The subordination of growth and development objectives over security priorities has failed to deliver security to Africa, undermining development and destabilizing the continent. It will do good to neither security nor development in Africa except for holding up the net-zero transition and limiting AfCFTA benefits.
Peace and prosperity are crucial for Africa and the world. This should be pursued through international support to build the capacity of African forces. Foreign meddling in continental affairs have exacerbated regional peace and prolonged conflicts. The U.S. is estimated to run several dozen outposts across the East, West and North to launch military operations.
Peace, Security and Governance Forum was held during the U.S.-Africa Leaders Summit 2022 in Washington, December 13, 2022. /CFP
America's intervention in African elections to promote democracy and U.S. National Security Adviser Jake Sullivan's framing Africa as a "key geopolitical player" cast doubt on Washington's commitment to peace and prosperity in Africa and increases risk that Africa's development will be overshadowed by U.S. security objectives.
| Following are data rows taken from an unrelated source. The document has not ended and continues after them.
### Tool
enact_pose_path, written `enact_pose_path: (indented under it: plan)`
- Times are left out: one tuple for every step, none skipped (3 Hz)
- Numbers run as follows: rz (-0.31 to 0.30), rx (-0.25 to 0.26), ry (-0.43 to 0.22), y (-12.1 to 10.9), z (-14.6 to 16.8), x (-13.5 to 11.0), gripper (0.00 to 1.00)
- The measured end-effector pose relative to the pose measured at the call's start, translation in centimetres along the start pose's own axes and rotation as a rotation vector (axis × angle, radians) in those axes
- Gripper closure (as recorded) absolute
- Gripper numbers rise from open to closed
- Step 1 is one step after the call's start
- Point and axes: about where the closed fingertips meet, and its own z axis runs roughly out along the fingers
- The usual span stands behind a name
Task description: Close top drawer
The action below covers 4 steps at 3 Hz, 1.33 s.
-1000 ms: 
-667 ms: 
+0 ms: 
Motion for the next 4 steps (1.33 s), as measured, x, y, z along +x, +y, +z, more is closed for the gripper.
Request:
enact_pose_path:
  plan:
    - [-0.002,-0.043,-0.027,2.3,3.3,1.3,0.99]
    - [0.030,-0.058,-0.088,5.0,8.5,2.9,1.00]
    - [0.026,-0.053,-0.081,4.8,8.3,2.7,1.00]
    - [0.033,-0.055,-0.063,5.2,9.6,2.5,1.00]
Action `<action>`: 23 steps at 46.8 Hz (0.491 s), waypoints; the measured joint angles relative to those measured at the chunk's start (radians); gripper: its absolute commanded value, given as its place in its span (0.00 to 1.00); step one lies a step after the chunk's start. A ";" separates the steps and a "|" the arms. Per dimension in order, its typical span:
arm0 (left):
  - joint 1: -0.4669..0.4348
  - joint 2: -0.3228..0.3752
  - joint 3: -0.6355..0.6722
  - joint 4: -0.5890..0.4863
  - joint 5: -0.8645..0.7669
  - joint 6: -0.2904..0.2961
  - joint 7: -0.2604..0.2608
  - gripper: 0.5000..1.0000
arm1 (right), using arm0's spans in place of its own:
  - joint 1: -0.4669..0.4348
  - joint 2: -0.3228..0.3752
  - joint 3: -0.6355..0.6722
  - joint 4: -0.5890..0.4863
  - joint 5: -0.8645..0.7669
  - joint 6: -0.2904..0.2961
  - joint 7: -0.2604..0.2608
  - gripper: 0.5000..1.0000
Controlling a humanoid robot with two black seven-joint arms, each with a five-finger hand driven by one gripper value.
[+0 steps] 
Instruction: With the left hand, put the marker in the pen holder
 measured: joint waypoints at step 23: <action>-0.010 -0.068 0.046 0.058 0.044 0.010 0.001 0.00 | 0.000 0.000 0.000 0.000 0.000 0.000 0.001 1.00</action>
A dramatic increase in high-intensity conflicts and consequent deaths that coincides with the expansion of transnational terrorist organizations underscores the efforts to make Africa the battleground of geopolitical rivalries through military deployment or other means.
Geopolitical tensions have been aggravated by U.S. concerns over narrowing income gaps between developed and emerging economies. Former U.S. President Donald Trump's tariffs on China in 2018 provoked retaliation and precipitated a trade war, impacting global trade and growth, especially Africa's.
While a study at the Federal Reserve Bank of New York in May 2020 found the trade war reduced the market capitalization of the U.S. listed firm by $1.7 trillion and would lower investment by 1.9 percent by the end of 2020, the African Development Bank in 2019 warned trade frictions could trigger a 2.5 percent decline in resource-intensive African countries by 2021.
Africa has about 850 million young people and it's expected to reach 1.2 billion by 2050. A continent with such an enormous youth population and potential shouldn't be an arena of great-power or geopolitical competition. African leaders want to make the continent attractive place and to end its characterization as a region plagued by diseases, poverty, hunger and illegal migration. They will not become a pawn of the U.S. larger geopolitical strategy.